## WORK TASK
Transcribe every line of the listing below without any deviation.

## DATA RECORDS
--*--

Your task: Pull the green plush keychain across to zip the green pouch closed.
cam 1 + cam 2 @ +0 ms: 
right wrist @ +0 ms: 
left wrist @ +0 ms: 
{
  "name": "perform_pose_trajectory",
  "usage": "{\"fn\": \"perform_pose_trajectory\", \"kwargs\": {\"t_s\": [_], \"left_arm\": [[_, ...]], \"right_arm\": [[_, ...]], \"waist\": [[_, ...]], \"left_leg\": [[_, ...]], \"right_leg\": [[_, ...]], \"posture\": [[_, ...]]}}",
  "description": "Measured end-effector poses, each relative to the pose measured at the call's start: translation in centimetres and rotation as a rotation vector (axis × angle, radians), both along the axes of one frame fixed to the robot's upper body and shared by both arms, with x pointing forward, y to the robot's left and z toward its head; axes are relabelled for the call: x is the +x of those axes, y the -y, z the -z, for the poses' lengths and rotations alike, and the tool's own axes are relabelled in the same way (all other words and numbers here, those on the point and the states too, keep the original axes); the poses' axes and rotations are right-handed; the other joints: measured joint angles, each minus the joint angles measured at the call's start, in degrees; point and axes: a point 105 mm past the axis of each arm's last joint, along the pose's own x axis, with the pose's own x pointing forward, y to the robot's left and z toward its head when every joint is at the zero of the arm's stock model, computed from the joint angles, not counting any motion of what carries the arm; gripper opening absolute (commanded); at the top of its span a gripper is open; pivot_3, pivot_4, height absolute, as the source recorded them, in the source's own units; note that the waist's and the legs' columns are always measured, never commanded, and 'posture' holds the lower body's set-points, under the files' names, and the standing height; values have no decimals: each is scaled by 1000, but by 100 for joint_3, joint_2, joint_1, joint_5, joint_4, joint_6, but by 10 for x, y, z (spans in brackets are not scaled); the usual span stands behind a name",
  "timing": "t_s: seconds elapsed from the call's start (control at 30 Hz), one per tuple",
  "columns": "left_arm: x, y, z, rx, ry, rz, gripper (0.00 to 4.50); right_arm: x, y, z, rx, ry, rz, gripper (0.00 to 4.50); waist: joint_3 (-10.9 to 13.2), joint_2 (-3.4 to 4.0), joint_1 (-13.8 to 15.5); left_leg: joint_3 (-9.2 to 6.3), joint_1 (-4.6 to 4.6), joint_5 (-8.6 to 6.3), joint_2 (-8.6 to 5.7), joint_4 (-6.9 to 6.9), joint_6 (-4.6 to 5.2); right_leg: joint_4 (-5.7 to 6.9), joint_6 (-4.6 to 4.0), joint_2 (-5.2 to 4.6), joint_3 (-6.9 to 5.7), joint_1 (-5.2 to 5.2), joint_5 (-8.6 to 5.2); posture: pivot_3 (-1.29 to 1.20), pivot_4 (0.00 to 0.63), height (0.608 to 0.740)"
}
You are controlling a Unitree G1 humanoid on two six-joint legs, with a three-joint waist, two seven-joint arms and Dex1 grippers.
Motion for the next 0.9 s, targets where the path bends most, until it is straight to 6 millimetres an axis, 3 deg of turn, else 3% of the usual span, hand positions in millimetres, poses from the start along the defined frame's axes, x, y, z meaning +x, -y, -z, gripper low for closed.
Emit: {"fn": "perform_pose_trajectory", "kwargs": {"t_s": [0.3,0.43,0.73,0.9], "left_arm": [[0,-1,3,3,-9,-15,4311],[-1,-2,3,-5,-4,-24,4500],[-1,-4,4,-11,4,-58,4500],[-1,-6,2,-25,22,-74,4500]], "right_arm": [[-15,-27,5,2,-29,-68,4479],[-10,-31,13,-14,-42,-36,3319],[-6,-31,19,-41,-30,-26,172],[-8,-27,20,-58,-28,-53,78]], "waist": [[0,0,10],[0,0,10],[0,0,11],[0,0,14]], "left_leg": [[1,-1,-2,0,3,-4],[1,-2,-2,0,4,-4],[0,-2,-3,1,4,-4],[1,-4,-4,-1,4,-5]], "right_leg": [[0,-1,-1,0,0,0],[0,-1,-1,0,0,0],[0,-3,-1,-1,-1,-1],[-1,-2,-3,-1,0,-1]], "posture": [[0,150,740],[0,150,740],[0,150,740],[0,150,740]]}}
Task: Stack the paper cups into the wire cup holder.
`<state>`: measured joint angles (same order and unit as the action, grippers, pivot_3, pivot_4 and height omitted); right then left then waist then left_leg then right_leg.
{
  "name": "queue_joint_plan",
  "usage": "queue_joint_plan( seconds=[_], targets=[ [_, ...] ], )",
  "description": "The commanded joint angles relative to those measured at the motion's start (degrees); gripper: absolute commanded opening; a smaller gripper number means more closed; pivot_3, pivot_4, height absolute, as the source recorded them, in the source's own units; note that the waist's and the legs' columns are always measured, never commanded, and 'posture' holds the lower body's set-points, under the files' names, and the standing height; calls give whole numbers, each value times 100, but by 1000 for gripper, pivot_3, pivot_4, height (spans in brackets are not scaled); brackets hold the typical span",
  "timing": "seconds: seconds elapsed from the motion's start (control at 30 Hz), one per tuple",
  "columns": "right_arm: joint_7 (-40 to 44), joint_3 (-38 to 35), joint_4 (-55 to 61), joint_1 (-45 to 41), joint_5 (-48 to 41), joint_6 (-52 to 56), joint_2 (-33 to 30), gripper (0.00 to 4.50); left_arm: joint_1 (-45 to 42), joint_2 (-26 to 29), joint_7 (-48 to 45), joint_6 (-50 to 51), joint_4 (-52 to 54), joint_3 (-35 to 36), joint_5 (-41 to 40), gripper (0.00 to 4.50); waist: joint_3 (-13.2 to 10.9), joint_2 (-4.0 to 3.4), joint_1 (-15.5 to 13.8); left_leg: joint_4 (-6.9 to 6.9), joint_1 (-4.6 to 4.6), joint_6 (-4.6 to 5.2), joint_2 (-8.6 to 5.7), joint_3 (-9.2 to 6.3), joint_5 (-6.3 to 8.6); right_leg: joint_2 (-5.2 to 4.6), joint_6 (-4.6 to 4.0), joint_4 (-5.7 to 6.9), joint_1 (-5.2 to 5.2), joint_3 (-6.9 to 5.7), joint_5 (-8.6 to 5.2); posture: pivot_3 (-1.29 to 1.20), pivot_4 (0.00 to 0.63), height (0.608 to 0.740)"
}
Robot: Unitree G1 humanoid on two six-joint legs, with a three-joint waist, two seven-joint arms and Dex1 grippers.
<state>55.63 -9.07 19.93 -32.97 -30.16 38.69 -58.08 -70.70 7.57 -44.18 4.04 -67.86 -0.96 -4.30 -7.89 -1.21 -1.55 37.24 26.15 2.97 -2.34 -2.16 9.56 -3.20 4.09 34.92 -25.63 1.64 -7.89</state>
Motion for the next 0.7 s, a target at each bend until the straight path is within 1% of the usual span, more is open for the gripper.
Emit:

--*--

## FINISHED TASK
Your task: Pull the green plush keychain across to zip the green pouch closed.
cam 1 + cam 2 @ +0 ms: 
right wrist @ +0 ms: 
left wrist @ +0 ms: 
{
  "name": "perform_pose_trajectory",
  "usage": "{\"fn\": \"perform_pose_trajectory\", \"kwargs\": {\"t_s\": [_], \"left_arm\": [[_, ...]], \"right_arm\": [[_, ...]], \"waist\": [[_, ...]], \"left_leg\": [[_, ...]], \"right_leg\": [[_, ...]], \"posture\": [[_, ...]]}}",
  "description": "Measured end-effector poses, each relative to the pose measured at the call's start: translation in centimetres and rotation as a rotation vector (axis × angle, radians), both along the axes of one frame fixed to the robot's upper body and shared by both arms, with x pointing forward, y to the robot's left and z toward its head; axes are relabelled for the call: x is the +x of those axes, y the -y, z the -z, for the poses' lengths and rotations alike, and the tool's own axes are relabelled in the same way (all other words and numbers here, those on the point and the states too, keep the original axes); the poses' axes and rotations are right-handed; the other joints: measured joint angles, each minus the joint angles measured at the call's start, in degrees; point and axes: a point 105 mm past the axis of each arm's last joint, along the pose's own x axis, with the pose's own x pointing forward, y to the robot's left and z toward its head when every joint is at the zero of the arm's stock model, computed from the joint angles, not counting any motion of what carries the arm; gripper opening absolute (commanded); at the top of its span a gripper is open; pivot_3, pivot_4, height absolute, as the source recorded them, in the source's own units; note that the waist's and the legs' columns are always measured, never commanded, and 'posture' holds the lower body's set-points, under the files' names, and the standing height; values have no decimals: each is scaled by 1000, but by 100 for joint_3, joint_2, joint_1, joint_5, joint_4, joint_6, but by 10 for x, y, z (spans in brackets are not scaled); the usual span stands behind a name",
  "timing": "t_s: seconds elapsed from the call's start (control at 30 Hz), one per tuple",
  "columns": "left_arm: x, y, z, rx, ry, rz, gripper (0.00 to 4.50); right_arm: x, y, z, rx, ry, rz, gripper (0.00 to 4.50); waist: joint_3 (-10.9 to 13.2), joint_2 (-3.4 to 4.0), joint_1 (-13.8 to 15.5); left_leg: joint_3 (-9.2 to 6.3), joint_1 (-4.6 to 4.6), joint_5 (-8.6 to 6.3), joint_2 (-8.6 to 5.7), joint_4 (-6.9 to 6.9), joint_6 (-4.6 to 5.2); right_leg: joint_4 (-5.7 to 6.9), joint_6 (-4.6 to 4.0), joint_2 (-5.2 to 4.6), joint_3 (-6.9 to 5.7), joint_1 (-5.2 to 5.2), joint_5 (-8.6 to 5.2); posture: pivot_3 (-1.29 to 1.20), pivot_4 (0.00 to 0.63), height (0.608 to 0.740)"
}
You are controlling a Unitree G1 humanoid on two six-joint legs, with a three-joint waist, two seven-joint arms and Dex1 grippers.
Motion for the next 0.9 s, targets where the path bends most, until it is straight to 6 millimetres an axis, 3 deg of turn, else 3% of the usual span, hand positions in millimetres, poses from the start along the defined frame's axes, x, y, z meaning +x, -y, -z, gripper low for closed.
Emit: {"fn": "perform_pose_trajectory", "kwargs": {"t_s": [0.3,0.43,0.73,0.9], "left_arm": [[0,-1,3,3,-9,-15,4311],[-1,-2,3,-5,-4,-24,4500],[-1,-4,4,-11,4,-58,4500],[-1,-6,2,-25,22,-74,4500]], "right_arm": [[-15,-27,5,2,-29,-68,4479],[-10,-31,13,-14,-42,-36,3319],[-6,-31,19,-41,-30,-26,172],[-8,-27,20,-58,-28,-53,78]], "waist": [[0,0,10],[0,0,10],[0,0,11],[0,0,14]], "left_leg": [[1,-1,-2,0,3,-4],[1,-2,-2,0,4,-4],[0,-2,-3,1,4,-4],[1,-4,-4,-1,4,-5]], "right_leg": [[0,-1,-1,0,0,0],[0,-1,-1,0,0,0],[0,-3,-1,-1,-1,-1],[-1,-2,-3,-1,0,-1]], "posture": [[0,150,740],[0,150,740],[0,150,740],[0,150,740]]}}
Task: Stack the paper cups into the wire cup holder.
`<state>`: measured joint angles (same order and unit as the action, grippers, pivot_3, pivot_4 and height omitted); right then left then waist then left_leg then right_leg.
{
  "name": "queue_joint_plan",
  "usage": "queue_joint_plan( seconds=[_], targets=[ [_, ...] ], )",
  "description": "The commanded joint angles relative to those measured at the motion's start (degrees); gripper: absolute commanded opening; a smaller gripper number means more closed; pivot_3, pivot_4, height absolute, as the source recorded them, in the source's own units; note that the waist's and the legs' columns are always measured, never commanded, and 'posture' holds the lower body's set-points, under the files' names, and the standing height; calls give whole numbers, each value times 100, but by 1000 for gripper, pivot_3, pivot_4, height (spans in brackets are not scaled); brackets hold the typical span",
  "timing": "seconds: seconds elapsed from the motion's start (control at 30 Hz), one per tuple",
  "columns": "right_arm: joint_7 (-40 to 44), joint_3 (-38 to 35), joint_4 (-55 to 61), joint_1 (-45 to 41), joint_5 (-48 to 41), joint_6 (-52 to 56), joint_2 (-33 to 30), gripper (0.00 to 4.50); left_arm: joint_1 (-45 to 42), joint_2 (-26 to 29), joint_7 (-48 to 45), joint_6 (-50 to 51), joint_4 (-52 to 54), joint_3 (-35 to 36), joint_5 (-41 to 40), gripper (0.00 to 4.50); waist: joint_3 (-13.2 to 10.9), joint_2 (-4.0 to 3.4), joint_1 (-15.5 to 13.8); left_leg: joint_4 (-6.9 to 6.9), joint_1 (-4.6 to 4.6), joint_6 (-4.6 to 5.2), joint_2 (-8.6 to 5.7), joint_3 (-9.2 to 6.3), joint_5 (-6.3 to 8.6); right_leg: joint_2 (-5.2 to 4.6), joint_6 (-4.6 to 4.0), joint_4 (-5.7 to 6.9), joint_1 (-5.2 to 5.2), joint_3 (-6.9 to 5.7), joint_5 (-8.6 to 5.2); posture: pivot_3 (-1.29 to 1.20), pivot_4 (0.00 to 0.63), height (0.608 to 0.740)"
}
Robot: Unitree G1 humanoid on two six-joint legs, with a three-joint waist, two seven-joint arms and Dex1 grippers.
<state>55.63 -9.07 19.93 -32.97 -30.16 38.69 -58.08 -70.70 7.57 -44.18 4.04 -67.86 -0.96 -4.30 -7.89 -1.21 -1.55 37.24 26.15 2.97 -2.34 -2.16 9.56 -3.20 4.09 34.92 -25.63 1.64 -7.89</state>
Motion for the next 0.7 s, a target at each bend until the straight path is within 1% of the usual span, more is open for the gripper.
Emit:

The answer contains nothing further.